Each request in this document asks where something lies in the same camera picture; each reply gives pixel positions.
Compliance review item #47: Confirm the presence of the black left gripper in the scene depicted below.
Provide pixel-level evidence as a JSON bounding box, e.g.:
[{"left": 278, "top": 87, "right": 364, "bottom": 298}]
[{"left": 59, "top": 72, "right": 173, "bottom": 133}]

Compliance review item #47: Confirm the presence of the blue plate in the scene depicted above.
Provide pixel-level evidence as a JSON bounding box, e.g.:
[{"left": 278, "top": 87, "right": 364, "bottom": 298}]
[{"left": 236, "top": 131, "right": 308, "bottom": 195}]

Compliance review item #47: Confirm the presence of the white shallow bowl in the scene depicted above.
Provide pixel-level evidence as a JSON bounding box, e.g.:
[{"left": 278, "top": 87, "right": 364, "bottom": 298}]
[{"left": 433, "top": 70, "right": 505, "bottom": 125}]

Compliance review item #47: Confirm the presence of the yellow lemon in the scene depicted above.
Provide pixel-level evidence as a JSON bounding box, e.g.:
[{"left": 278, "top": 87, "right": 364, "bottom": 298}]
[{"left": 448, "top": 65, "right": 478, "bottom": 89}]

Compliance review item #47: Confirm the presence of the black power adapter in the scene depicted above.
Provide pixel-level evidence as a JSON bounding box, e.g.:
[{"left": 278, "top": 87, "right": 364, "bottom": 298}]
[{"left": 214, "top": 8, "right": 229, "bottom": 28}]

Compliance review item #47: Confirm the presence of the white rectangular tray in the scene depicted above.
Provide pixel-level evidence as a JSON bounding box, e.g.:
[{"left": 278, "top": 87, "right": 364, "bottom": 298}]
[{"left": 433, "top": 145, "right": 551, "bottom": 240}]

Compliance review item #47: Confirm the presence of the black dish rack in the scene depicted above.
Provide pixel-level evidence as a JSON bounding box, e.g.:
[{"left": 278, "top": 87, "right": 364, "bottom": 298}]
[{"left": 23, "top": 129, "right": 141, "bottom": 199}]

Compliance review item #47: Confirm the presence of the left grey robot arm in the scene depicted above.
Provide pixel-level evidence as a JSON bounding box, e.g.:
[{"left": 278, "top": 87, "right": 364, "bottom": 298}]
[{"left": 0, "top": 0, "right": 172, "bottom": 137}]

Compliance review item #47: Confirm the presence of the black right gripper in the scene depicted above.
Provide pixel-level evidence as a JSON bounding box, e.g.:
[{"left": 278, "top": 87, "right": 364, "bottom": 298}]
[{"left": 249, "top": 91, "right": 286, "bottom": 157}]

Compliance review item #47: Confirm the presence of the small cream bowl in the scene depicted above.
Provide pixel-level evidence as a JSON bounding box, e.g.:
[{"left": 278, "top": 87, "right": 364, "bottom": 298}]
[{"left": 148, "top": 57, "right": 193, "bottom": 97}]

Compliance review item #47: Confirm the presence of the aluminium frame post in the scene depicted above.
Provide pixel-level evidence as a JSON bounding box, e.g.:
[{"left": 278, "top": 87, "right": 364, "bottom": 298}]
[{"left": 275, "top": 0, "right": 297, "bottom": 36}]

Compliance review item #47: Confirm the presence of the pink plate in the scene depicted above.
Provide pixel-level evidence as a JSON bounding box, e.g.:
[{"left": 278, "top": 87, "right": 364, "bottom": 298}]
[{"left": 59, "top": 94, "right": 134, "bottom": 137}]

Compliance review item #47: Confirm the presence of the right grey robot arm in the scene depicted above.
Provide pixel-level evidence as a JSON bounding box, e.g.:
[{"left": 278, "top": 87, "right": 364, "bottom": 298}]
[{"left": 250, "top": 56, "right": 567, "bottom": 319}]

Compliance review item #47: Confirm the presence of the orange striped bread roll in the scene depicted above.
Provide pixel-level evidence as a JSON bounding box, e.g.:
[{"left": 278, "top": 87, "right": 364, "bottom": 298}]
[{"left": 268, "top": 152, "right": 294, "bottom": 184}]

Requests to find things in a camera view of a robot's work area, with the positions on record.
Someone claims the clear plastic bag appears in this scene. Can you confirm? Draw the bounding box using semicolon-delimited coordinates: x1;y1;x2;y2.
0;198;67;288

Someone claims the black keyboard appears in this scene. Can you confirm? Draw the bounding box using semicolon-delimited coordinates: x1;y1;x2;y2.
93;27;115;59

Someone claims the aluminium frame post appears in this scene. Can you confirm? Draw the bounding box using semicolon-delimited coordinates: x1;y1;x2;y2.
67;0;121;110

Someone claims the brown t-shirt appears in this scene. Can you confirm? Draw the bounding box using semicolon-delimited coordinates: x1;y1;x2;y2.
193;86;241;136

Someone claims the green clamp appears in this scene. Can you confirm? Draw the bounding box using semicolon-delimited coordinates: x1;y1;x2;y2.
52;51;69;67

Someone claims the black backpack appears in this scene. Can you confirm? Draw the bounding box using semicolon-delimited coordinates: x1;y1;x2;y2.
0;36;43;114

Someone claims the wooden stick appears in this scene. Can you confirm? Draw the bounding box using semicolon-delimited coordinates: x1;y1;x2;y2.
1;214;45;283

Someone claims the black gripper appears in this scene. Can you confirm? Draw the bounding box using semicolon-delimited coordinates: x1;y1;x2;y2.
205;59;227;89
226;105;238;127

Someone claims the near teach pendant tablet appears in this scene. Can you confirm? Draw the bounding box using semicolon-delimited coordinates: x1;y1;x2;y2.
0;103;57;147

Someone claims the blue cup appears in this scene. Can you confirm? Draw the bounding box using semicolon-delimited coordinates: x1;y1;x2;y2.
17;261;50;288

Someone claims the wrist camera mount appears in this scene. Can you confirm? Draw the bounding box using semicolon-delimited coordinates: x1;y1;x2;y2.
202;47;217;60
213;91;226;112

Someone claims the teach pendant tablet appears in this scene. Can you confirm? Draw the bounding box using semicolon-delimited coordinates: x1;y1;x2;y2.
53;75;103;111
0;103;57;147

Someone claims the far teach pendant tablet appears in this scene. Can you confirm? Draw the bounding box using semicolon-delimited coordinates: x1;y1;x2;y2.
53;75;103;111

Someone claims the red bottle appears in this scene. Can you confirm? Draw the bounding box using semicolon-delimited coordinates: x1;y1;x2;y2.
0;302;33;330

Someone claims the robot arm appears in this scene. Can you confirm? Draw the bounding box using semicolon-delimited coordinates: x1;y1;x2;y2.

────────────────────────────────────────

Instructions for the task: Retype all of the listing exactly, leaving out no line.

Result:
Each request in this document asks where something lies in the same camera picture; each reply gives pixel positions.
Compliance review item #47: Confirm the presence of the black left gripper in the scene depicted below.
Provide pixel-level evidence as a JSON bounding box, e.g.:
[{"left": 278, "top": 87, "right": 364, "bottom": 298}]
[{"left": 59, "top": 72, "right": 173, "bottom": 133}]

Compliance review item #47: Confirm the presence of the blue plate in the scene depicted above.
Provide pixel-level evidence as a JSON bounding box, e.g.:
[{"left": 278, "top": 87, "right": 364, "bottom": 298}]
[{"left": 236, "top": 131, "right": 308, "bottom": 195}]

Compliance review item #47: Confirm the presence of the white shallow bowl in the scene depicted above.
Provide pixel-level evidence as a JSON bounding box, e.g.:
[{"left": 278, "top": 87, "right": 364, "bottom": 298}]
[{"left": 433, "top": 70, "right": 505, "bottom": 125}]

Compliance review item #47: Confirm the presence of the yellow lemon in the scene depicted above.
Provide pixel-level evidence as a JSON bounding box, e.g.:
[{"left": 278, "top": 87, "right": 364, "bottom": 298}]
[{"left": 448, "top": 65, "right": 478, "bottom": 89}]

Compliance review item #47: Confirm the presence of the black power adapter in the scene depicted above.
Provide pixel-level evidence as a JSON bounding box, e.g.:
[{"left": 278, "top": 87, "right": 364, "bottom": 298}]
[{"left": 214, "top": 8, "right": 229, "bottom": 28}]

Compliance review item #47: Confirm the presence of the white rectangular tray in the scene depicted above.
Provide pixel-level evidence as a JSON bounding box, e.g.:
[{"left": 278, "top": 87, "right": 364, "bottom": 298}]
[{"left": 433, "top": 145, "right": 551, "bottom": 240}]

Compliance review item #47: Confirm the presence of the black dish rack in the scene depicted above.
Provide pixel-level evidence as a JSON bounding box, e.g.:
[{"left": 278, "top": 87, "right": 364, "bottom": 298}]
[{"left": 23, "top": 129, "right": 141, "bottom": 199}]

Compliance review item #47: Confirm the presence of the left grey robot arm in the scene depicted above.
Provide pixel-level evidence as a JSON bounding box, e.g.:
[{"left": 278, "top": 87, "right": 364, "bottom": 298}]
[{"left": 0, "top": 0, "right": 172, "bottom": 137}]

Compliance review item #47: Confirm the presence of the black right gripper in the scene depicted above.
Provide pixel-level evidence as a JSON bounding box, e.g.:
[{"left": 278, "top": 87, "right": 364, "bottom": 298}]
[{"left": 249, "top": 91, "right": 286, "bottom": 157}]

Compliance review item #47: Confirm the presence of the small cream bowl in the scene depicted above.
Provide pixel-level evidence as a JSON bounding box, e.g.:
[{"left": 278, "top": 87, "right": 364, "bottom": 298}]
[{"left": 148, "top": 57, "right": 193, "bottom": 97}]

Compliance review item #47: Confirm the presence of the aluminium frame post in the scene depicted above.
Provide pixel-level evidence as a JSON bounding box, e.g.:
[{"left": 278, "top": 87, "right": 364, "bottom": 298}]
[{"left": 275, "top": 0, "right": 297, "bottom": 36}]

Compliance review item #47: Confirm the presence of the pink plate in the scene depicted above.
Provide pixel-level evidence as a JSON bounding box, e.g.:
[{"left": 278, "top": 87, "right": 364, "bottom": 298}]
[{"left": 59, "top": 94, "right": 134, "bottom": 137}]

Compliance review item #47: Confirm the presence of the right grey robot arm in the scene depicted above.
Provide pixel-level evidence as a JSON bounding box, e.g.:
[{"left": 278, "top": 87, "right": 364, "bottom": 298}]
[{"left": 250, "top": 56, "right": 567, "bottom": 319}]

Compliance review item #47: Confirm the presence of the orange striped bread roll in the scene depicted above.
Provide pixel-level evidence as a JSON bounding box, e.g.:
[{"left": 278, "top": 87, "right": 364, "bottom": 298}]
[{"left": 268, "top": 152, "right": 294, "bottom": 184}]

Requests to find things in a camera view of a robot's work area, with the positions on record.
Someone claims the clear plastic bag appears in this scene. Can you confirm? Draw the bounding box using semicolon-delimited coordinates: x1;y1;x2;y2.
0;198;67;288

Someone claims the black keyboard appears in this scene. Can you confirm? Draw the bounding box using semicolon-delimited coordinates: x1;y1;x2;y2.
93;27;115;59

Someone claims the aluminium frame post appears in this scene. Can you confirm? Draw the bounding box using semicolon-delimited coordinates: x1;y1;x2;y2.
67;0;121;110

Someone claims the brown t-shirt appears in this scene. Can you confirm? Draw the bounding box using semicolon-delimited coordinates: x1;y1;x2;y2.
193;86;241;136

Someone claims the green clamp appears in this scene. Can you confirm? Draw the bounding box using semicolon-delimited coordinates: x1;y1;x2;y2.
52;51;69;67

Someone claims the black backpack appears in this scene. Can you confirm? Draw the bounding box using semicolon-delimited coordinates: x1;y1;x2;y2.
0;36;43;114

Someone claims the wooden stick appears in this scene. Can you confirm? Draw the bounding box using semicolon-delimited coordinates: x1;y1;x2;y2.
1;214;45;283

Someone claims the black gripper appears in this scene. Can you confirm? Draw the bounding box using semicolon-delimited coordinates: x1;y1;x2;y2.
205;59;227;89
226;105;238;127

Someone claims the near teach pendant tablet appears in this scene. Can you confirm? Draw the bounding box using semicolon-delimited coordinates: x1;y1;x2;y2.
0;103;57;147

Someone claims the blue cup appears in this scene. Can you confirm? Draw the bounding box using semicolon-delimited coordinates: x1;y1;x2;y2.
17;261;50;288

Someone claims the wrist camera mount appears in this scene. Can you confirm? Draw the bounding box using semicolon-delimited coordinates: x1;y1;x2;y2.
202;47;217;60
213;91;226;112

Someone claims the teach pendant tablet appears in this scene. Can you confirm? Draw the bounding box using semicolon-delimited coordinates: x1;y1;x2;y2.
53;75;103;111
0;103;57;147

Someone claims the far teach pendant tablet appears in this scene. Can you confirm? Draw the bounding box using semicolon-delimited coordinates: x1;y1;x2;y2.
53;75;103;111

Someone claims the red bottle appears in this scene. Can you confirm? Draw the bounding box using semicolon-delimited coordinates: x1;y1;x2;y2.
0;302;33;330

Someone claims the robot arm appears in this scene. Can you confirm? Draw the bounding box using semicolon-delimited coordinates: x1;y1;x2;y2.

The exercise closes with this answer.